Anne-Laure Boulesteix1, Stefan Buchka1, Alethea Charlton1, Sabine Hoffmann1, Heidi Seibold2, Rory Wilson2
1LMU Munich, Germany; 2Helmholtz Zentrum Munich, Germany
Statisticians are often keen to analyze the statistical aspects of the so-called “replication crisis”. They condemn fishing expeditions and publication bias across empirical scientific fields applying statistical methods. But what about good practice issues in their own – methodological – research, i.e. research considering statistical methods as research objects? When developing and evaluating new statistical methods and data analysis tools, do statisticians adhere to the good practice principles they promote in fields which apply statistics? I argue that statisticians should make substantial efforts to address what may be called the replication crisis in the context of methodological research in statistics and data science. In the first part of my talk, I will discuss topics such as publication bias, the design and necessity of neutral comparison studies and the importance of appropriate reporting and research synthesis in the context of methodological research.
In the second part of my talk I will empirically illustrate a specific problem which affects research articles presenting new data analysis methods. Most of these articles claim that “the new method performs better than existing methods”, but the veracity of such statements is questionable. An optimistic bias may arise during the evaluation of novel data analysis methods resulting from, for example, selection of datasets or competing methods; better ability to fix bugs in a preferred method; and selective reporting of method variants. This bias is quantitatively investigated using a topical example from epigenetic analysis: normalization methods for data generated by the Illumina HumanMethylation450K BeadChip microarray.
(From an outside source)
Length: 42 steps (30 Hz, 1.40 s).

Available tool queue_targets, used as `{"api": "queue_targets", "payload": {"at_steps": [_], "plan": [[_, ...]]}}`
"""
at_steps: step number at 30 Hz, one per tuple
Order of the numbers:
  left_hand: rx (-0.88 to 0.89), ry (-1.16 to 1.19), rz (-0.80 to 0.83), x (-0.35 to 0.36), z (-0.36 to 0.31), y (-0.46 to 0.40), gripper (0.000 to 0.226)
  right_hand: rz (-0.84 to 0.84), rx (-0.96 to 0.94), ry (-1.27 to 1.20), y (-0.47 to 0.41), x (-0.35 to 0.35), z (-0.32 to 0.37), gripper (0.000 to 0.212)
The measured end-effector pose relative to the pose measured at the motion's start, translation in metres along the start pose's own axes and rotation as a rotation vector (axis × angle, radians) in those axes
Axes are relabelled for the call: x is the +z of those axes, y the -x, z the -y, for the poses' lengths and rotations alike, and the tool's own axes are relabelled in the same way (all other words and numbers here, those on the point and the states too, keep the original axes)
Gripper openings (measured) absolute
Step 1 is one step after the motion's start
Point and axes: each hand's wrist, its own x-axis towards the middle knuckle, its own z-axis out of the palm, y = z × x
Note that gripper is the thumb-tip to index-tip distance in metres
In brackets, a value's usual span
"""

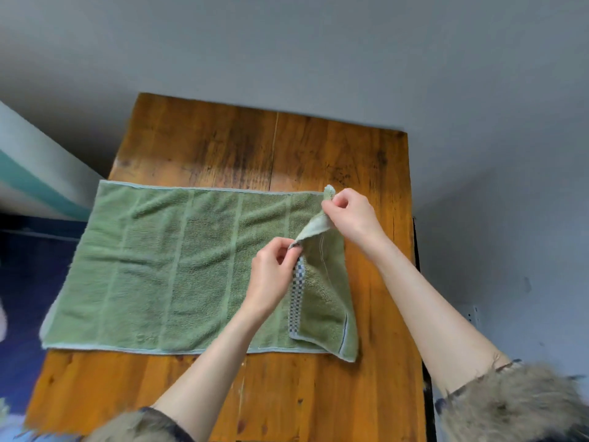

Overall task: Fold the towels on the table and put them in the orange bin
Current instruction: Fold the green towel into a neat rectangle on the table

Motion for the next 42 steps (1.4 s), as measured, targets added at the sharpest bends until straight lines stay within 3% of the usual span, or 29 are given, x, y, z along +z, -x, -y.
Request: {"api": "queue_targets", "payload": {"at_steps": [10,16,18,21,25,30,35,42], "plan": [[0.046,0.095,-0.264,-0.179,0.008,-0.001,0.011,0.134,-0.141,0.048,0.015,0.107,0.135,0.018],[0.034,0.047,-0.388,-0.245,0.041,-0.007,0.015,0.213,-0.128,-0.030,0.011,0.185,0.174,0.015],[-0.024,0.034,-0.394,-0.257,0.057,-0.013,0.005,0.262,-0.115,-0.052,0.007,0.206,0.170,0.012],[-0.180,-0.036,-0.365,-0.268,0.085,-0.018,0.035,0.278,-0.098,-0.005,0.003,0.228,0.150,0.032],[-0.282,-0.176,-0.255,-0.266,0.123,-0.009,0.055,0.239,-0.184,0.420,-0.004,0.234,0.101,0.055],[-0.222,-0.501,-0.138,-0.246,0.154,0.005,0.065,0.342,-0.160,0.827,-0.014,0.221,0.046,0.066],[-0.175,-0.634,-0.108,-0.239,0.156,-0.011,0.077,0.284,-0.170,0.855,-0.008,0.221,0.023,0.066],[-0.111,-0.595,-0.010,-0.227,0.139,-0.045,0.079,0.200,0.046,0.792,0.030,0.192,-0.014,0.066]]}}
Reproducible bioinformatics workflows: A case study with software containers and interactive notebooks
Anja Eggert, Pal O Westermark
Leibniz Institute for Farm Animal Biology, Deutschland
We foster transparent and reproducible workflows in bioinformatics, which is challenging given their complexity. We developed a new statistical method in the field of circadian rhythmicity, which allows to rigorously determine whether measured quantities such as gene expressions are not rhythmic. Knowledge of no or at most weak rhythmicity may significantly simplify studies, aid detection of abolished rhythmicity, and facilitate selection of non-rhythmic reference genes or compounds, among other applications. We present our solution to this problem in the form of a precisely formulated mathematical statistic accompanied by a software called SON (Statistics Of Non-rhythmicity). The statistical method itself is implemented in the R package “HarmonicRegression”, available on the CRAN repository. However, the bioinformatics workflow is much larger than the statistical test. For instance, to ensure the applicability and validity of the statistical method, we simulated data sets of 20,000 gene expressions over two days, with a large range of parameter combinations (e.g. sampling interval, fraction of rhythmicity, amount of outliers, detection limit of rhythmicity, etc.). Here we describe and demonstrate the use of a Jupyter notebook to document, specify, and distribute our new statistical method and its application to both simulated and experimental data sets. Jupyter notebooks combine text documentation with dynamically editable and executable code and are an implementation of the concept of literate programming. Thus, parameters and code can be modified, allowing both verification of results, as well as instant experimentation by peer reviewers and other users of the science community. Our notebook runs inside a Docker software container, which mirrors the original software environment. This approach avoids the need to install any software and ensures complete long-term reproducibility of the workflow. This bioinformatics workflow allows full reproducibility of our computational work.